I remember one cold winter's night with deep snow when I was six years old. My father told me that a neighbour had been hunting. We crossed the dark street with snow crunching under our feet and met a burly man who ushered us into his garage. On the cold concrete floor lay five dead wolves. Their faces were frozen, wild-looking and lifeless. Their huge bodies were stretched out as if they were warming themselves beside a fire from which they would never rise. With their thick, shaggy winter coats they looked like creatures from another planet.
The hunter had not killed these wolves to eat them, nor to wear their fur, or to protect life or property. It was his hobby. Young people usually have a clarity of moral principles that often escapes adults. We learn to do wrong, rather than being born to do so. It was in that moment that I released that adults can do wrong.
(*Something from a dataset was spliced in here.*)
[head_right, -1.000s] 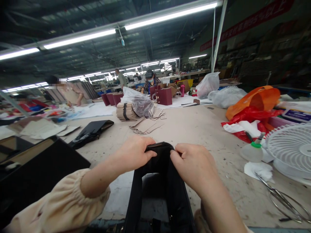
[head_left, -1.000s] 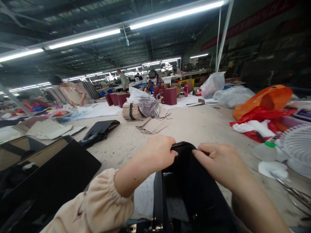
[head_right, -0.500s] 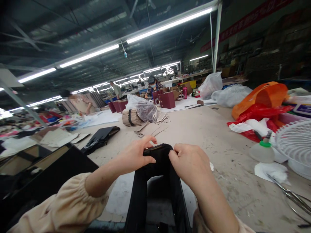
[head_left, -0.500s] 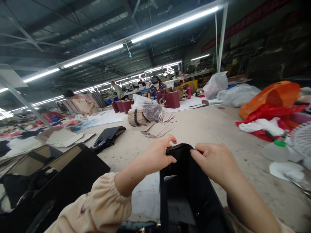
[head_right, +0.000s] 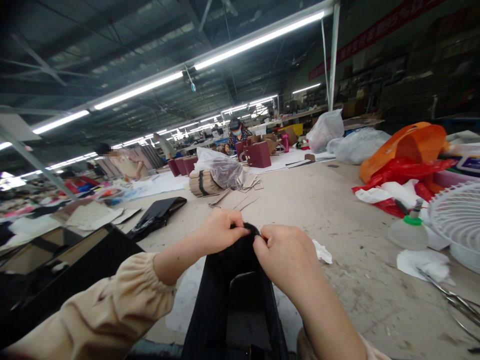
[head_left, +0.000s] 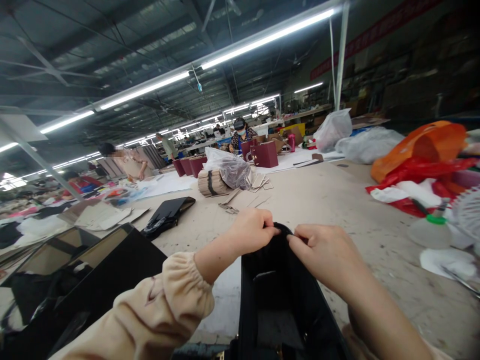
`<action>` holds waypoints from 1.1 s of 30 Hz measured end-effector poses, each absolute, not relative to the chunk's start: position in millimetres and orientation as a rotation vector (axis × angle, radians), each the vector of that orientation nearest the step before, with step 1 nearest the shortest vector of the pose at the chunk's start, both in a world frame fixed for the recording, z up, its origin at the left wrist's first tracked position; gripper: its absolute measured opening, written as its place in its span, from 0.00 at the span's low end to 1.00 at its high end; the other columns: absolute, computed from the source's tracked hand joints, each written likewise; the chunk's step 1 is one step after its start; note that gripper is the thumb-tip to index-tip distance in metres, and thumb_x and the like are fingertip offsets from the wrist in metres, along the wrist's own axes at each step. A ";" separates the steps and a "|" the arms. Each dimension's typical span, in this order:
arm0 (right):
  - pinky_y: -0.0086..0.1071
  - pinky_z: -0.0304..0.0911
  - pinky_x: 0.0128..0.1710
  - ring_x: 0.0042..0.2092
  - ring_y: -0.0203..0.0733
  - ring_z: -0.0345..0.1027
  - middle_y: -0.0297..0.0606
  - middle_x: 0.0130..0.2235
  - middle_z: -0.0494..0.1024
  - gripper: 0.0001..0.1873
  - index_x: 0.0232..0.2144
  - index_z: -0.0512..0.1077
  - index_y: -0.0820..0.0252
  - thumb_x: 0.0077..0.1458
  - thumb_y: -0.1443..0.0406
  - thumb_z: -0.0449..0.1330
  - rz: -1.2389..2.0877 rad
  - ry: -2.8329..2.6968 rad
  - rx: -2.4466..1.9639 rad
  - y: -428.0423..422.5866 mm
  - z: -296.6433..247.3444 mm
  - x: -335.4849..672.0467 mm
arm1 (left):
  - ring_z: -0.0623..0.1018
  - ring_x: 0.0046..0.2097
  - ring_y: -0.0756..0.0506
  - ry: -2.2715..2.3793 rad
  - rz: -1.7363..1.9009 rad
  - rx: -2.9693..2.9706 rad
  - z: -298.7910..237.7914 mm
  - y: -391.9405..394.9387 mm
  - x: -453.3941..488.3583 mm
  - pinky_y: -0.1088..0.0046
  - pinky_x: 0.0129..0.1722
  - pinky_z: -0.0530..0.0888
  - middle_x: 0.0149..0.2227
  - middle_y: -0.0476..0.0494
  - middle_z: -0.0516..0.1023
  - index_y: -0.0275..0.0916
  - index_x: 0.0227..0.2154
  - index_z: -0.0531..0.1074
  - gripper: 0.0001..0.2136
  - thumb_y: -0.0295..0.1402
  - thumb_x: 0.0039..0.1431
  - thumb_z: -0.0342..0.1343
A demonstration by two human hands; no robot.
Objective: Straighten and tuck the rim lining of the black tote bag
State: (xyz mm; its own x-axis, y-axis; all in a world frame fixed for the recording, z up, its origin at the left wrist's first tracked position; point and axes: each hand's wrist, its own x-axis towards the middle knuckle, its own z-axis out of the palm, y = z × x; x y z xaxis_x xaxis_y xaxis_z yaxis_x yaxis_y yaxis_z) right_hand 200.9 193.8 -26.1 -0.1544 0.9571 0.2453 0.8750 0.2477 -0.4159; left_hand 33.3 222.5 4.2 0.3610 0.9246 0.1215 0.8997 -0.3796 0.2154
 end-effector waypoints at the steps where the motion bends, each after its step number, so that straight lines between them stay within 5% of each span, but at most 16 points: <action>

That night, I thought about the incredible lives of those wolves and I dreamed about their world. A world in nature, often of great danger. Four decades passed, and after years of work getting the series commissioned and planned, I was fortunate in joining the film crew on Ellesmere Island, where I saw the true nature of wolves.
I witnessed their selfless compassion and incredible devotion to family. These seemed to me to be moral qualities that put many of us to shame. These are qualities which enable wolves to survive at the very edge of the world.
Back in the UK after filming was complete, I found myself in an edit suite in the UK with the Snow Wolf Family & Me team, watching Gordon’s intimate encounter with Scruffy and the pups. As the film ended, a vision of five frozen faces came back to me. The ones in my neighbour’s garage. Tears rolled down my face. Finally ‘their’ story had been told.